PROBLEM STATEMENT
From the listing below, extract each line containing the string "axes".
================
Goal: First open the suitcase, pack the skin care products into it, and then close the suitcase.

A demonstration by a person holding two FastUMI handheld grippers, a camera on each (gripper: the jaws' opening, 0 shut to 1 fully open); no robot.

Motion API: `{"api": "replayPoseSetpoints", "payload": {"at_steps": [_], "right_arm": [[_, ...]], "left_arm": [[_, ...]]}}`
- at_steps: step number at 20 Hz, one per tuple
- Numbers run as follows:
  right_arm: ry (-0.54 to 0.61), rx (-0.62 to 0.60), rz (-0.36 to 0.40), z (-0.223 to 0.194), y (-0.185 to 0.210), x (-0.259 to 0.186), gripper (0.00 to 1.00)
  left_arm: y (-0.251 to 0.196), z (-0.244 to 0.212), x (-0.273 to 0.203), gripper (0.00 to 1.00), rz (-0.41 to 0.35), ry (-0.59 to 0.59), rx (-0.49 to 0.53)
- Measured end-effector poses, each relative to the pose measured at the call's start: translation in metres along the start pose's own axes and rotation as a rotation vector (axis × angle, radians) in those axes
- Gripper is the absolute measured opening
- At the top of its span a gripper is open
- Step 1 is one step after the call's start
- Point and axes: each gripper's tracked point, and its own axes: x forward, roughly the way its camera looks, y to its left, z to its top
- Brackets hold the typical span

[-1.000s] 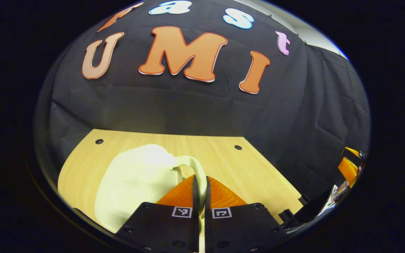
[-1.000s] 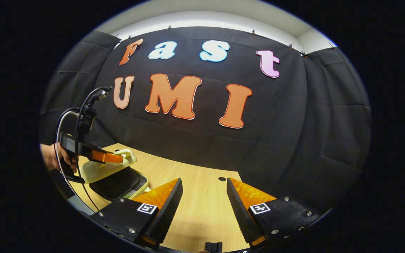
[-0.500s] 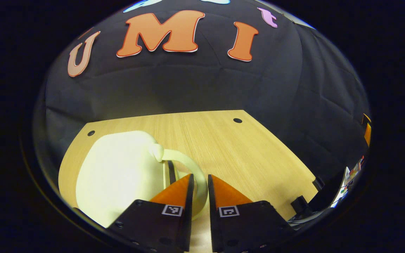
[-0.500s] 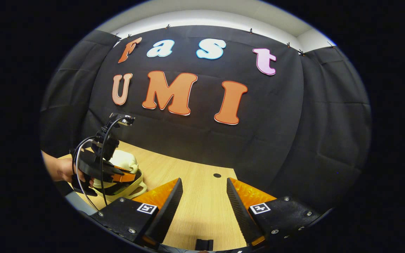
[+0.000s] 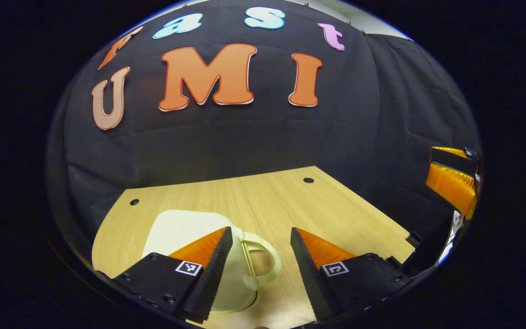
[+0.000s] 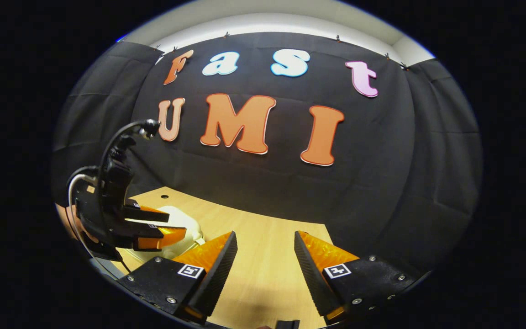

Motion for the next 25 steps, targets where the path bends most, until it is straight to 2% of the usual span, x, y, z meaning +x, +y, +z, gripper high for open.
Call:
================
TASK RESPONSE
- Measured end-effector poses, each relative to the pose measured at the call's start: translation in metres along the start pose's own axes and rotation as a rotation vector (axis × angle, radians) in those axes
- Point and axes: each gripper's tracked point, and its own axes: x forward, roughly the way its camera looks, y to its left, z to its top

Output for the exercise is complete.